One factor that could impact mortgage rates in 2024 is the overall state of the economy. If the economy is strong and growing, we may see higher mortgage rates as the Federal Reserve looks to combat inflation. On the other hand, if the economy is stagnant or in a recession, we may see lower mortgage rates as the Fed looks to stimulate growth. It’s important to keep an eye on economic indicators such as GDP growth, unemployment rates, and inflation to get a sense of where mortgage rates may be heading.
Another factor that could impact mortgage rates in 2024 is Federal Reserve policy. The Fed plays a key role in setting interest rates, and their decisions can have a ripple effect on mortgage rates. If the Fed decides to raise interest rates in response to inflation, we may see an increase in mortgage rates. Conversely, if the Fed decides to lower interest rates to stimulate growth, we may see a decrease in mortgage rates. Keeping up with the latest news and announcements from the Fed can give homeowners and buyers a sense of where mortgage rates may be heading.
In terms of specific cities and local mortgage companies, it’s important to note that mortgage rates can vary depending on location and lender. For example, in a city like New York City, where real estate prices are high, mortgage rates may be higher compared to a city like Indianapolis, where real estate prices are lower. Additionally, local mortgage companies may offer competitive rates and terms compared to national lenders. For example, in New York City, local lenders like Quontic Bank and CrossCountry Mortgage may offer specialized products and services tailored to the needs of local buyers.
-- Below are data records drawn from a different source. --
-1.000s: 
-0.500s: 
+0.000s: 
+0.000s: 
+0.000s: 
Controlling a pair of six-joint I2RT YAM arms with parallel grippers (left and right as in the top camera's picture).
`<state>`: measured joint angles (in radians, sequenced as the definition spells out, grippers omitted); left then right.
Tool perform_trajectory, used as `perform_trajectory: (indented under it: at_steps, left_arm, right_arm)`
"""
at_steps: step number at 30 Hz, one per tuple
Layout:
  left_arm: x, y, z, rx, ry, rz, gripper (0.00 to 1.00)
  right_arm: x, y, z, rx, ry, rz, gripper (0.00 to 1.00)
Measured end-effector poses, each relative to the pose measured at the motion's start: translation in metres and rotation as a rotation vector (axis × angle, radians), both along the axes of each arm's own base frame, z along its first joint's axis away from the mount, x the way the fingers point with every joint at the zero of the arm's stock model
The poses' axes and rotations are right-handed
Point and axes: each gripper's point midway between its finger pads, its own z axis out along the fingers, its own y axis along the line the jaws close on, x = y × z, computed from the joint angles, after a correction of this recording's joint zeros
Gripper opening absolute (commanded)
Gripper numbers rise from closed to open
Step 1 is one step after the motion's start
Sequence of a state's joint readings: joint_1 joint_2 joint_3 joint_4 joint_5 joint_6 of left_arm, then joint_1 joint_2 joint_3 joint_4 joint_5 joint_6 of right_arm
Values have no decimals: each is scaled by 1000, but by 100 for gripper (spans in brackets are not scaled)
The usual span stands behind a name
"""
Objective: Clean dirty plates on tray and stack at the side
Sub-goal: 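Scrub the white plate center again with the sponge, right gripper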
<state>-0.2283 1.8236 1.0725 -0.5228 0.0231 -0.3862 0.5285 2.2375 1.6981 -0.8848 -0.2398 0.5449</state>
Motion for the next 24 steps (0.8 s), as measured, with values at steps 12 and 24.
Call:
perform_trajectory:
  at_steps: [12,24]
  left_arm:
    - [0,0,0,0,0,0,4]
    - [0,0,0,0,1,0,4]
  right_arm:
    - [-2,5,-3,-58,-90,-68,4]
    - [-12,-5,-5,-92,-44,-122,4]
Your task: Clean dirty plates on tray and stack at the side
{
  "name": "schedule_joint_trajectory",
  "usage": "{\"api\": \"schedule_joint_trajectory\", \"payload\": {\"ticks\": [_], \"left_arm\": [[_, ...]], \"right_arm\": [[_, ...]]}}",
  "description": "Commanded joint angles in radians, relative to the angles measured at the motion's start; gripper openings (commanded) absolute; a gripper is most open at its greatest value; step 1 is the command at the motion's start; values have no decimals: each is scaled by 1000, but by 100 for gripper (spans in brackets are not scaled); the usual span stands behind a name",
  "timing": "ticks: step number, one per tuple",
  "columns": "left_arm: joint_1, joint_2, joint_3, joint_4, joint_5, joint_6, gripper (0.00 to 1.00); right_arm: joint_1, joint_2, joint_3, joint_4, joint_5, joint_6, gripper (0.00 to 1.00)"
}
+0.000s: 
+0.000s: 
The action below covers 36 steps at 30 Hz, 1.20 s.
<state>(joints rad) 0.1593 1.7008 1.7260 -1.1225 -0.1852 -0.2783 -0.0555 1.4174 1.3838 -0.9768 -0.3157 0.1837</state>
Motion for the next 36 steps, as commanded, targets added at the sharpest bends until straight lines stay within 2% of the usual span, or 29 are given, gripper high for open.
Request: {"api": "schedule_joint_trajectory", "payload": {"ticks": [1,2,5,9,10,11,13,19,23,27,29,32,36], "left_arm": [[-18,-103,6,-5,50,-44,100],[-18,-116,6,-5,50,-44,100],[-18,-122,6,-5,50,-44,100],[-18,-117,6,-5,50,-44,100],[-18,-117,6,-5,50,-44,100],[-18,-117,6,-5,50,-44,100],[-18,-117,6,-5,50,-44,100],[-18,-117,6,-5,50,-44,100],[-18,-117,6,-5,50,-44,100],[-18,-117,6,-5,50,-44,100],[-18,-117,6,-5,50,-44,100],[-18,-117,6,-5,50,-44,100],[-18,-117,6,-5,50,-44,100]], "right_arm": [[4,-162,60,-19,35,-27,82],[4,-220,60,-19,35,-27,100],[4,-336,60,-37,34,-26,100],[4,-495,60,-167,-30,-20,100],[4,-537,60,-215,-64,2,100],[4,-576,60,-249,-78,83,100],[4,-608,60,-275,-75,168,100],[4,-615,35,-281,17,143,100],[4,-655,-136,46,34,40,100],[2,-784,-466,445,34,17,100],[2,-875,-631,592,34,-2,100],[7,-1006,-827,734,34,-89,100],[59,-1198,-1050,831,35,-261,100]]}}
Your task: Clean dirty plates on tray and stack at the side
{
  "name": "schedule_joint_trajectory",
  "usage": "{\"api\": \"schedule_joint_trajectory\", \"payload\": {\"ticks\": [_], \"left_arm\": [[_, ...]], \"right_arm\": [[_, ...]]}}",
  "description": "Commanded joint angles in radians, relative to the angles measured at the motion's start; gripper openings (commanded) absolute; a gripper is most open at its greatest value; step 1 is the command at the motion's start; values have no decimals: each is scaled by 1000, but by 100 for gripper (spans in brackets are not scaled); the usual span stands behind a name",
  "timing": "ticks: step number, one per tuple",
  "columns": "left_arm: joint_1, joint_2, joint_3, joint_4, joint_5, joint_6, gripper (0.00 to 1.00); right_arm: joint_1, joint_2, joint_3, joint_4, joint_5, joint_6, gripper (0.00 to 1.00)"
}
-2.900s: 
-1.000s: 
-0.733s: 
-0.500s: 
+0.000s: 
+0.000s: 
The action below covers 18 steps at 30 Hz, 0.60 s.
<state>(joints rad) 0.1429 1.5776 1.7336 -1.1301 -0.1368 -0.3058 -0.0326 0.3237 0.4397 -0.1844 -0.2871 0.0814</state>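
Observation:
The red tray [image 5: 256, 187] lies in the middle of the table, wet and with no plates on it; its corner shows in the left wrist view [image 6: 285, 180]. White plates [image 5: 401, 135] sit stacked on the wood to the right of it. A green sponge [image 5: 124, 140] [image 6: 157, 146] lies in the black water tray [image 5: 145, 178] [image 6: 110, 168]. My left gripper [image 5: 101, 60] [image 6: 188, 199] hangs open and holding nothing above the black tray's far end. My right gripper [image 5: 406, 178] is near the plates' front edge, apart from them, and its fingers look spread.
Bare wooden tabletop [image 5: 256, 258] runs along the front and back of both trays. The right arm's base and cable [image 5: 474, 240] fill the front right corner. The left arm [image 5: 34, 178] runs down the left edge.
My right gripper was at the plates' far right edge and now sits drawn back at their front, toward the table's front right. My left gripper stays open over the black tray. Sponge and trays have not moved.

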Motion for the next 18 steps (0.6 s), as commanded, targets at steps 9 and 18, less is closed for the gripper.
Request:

It’s important for homeowners and buyers to shop around and compare rates from multiple lenders to ensure they are getting the best deal. Websites like Bankrate and LendingTree can be helpful resources for comparing rates and terms from multiple lenders. Homeowners and buyers should also consider working with a mortgage broker who can help them navigate the lending process and find the best mortgage product for their needs.
In conclusion, predicting mortgage rates in 2024 is not an exact science, but there are several factors that could impact rates. By staying informed about economic indicators, Federal Reserve policy, and local market trends, homeowners and buyers can make informed decisions about their mortgage. Shopping around and comparing rates from multiple lenders is key to ensuring you are getting the best deal on your mortgage. Whether you’re looking to refinance your existing mortgage or buy a new home, it’s important to stay informed and be proactive in managing your mortgage.